▶ [Task to carry out]: Please copy each line of the data that includes the string "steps".

▶ [Material provided]:
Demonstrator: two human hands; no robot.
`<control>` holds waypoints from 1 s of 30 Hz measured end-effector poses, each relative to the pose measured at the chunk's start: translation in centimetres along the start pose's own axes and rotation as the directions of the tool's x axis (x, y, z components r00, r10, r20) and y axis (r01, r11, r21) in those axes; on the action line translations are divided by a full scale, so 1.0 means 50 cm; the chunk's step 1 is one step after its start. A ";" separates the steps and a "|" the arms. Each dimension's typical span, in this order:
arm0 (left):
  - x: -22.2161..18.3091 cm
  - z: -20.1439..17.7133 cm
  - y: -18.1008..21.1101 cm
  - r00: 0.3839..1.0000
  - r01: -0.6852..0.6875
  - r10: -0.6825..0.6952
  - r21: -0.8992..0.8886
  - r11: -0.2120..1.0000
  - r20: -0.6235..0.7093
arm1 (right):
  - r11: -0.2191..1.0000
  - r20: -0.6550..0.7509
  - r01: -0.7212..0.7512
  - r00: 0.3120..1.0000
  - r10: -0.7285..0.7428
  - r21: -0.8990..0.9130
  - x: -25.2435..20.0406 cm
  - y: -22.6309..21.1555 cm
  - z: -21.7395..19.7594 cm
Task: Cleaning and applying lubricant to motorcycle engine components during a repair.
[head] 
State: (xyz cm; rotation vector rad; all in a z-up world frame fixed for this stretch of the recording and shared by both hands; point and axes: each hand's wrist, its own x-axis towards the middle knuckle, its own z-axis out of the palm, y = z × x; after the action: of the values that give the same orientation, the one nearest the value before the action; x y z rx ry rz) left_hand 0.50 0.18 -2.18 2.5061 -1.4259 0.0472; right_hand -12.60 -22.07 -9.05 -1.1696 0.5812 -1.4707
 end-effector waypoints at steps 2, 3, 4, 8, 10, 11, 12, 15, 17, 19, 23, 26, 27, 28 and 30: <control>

▶ [Task output]:
`<control>` holds waypoints from 1 s of 30 Hz measured end-effector poses, each relative to the pose measured at the chunk's start: translation in centimetres along the start pose's own axes and rotation as the directions of the tool's x axis (x, y, z components r00, r10, r20) and y axis (r01, r11, r21) in those axes; on the action line translations are divided by a full scale, so 1.0 means 50 cm; the chunk's step 1 is one step after its start. A ";" separates the steps and a "|" the arms. Each dimension's typical span, in this order:
 end-effector waypoints at steps 2, 3, 4, 8, 10, 11, 12, 15, 17, 19, 23, 26, 27, 28 and 30: <control>

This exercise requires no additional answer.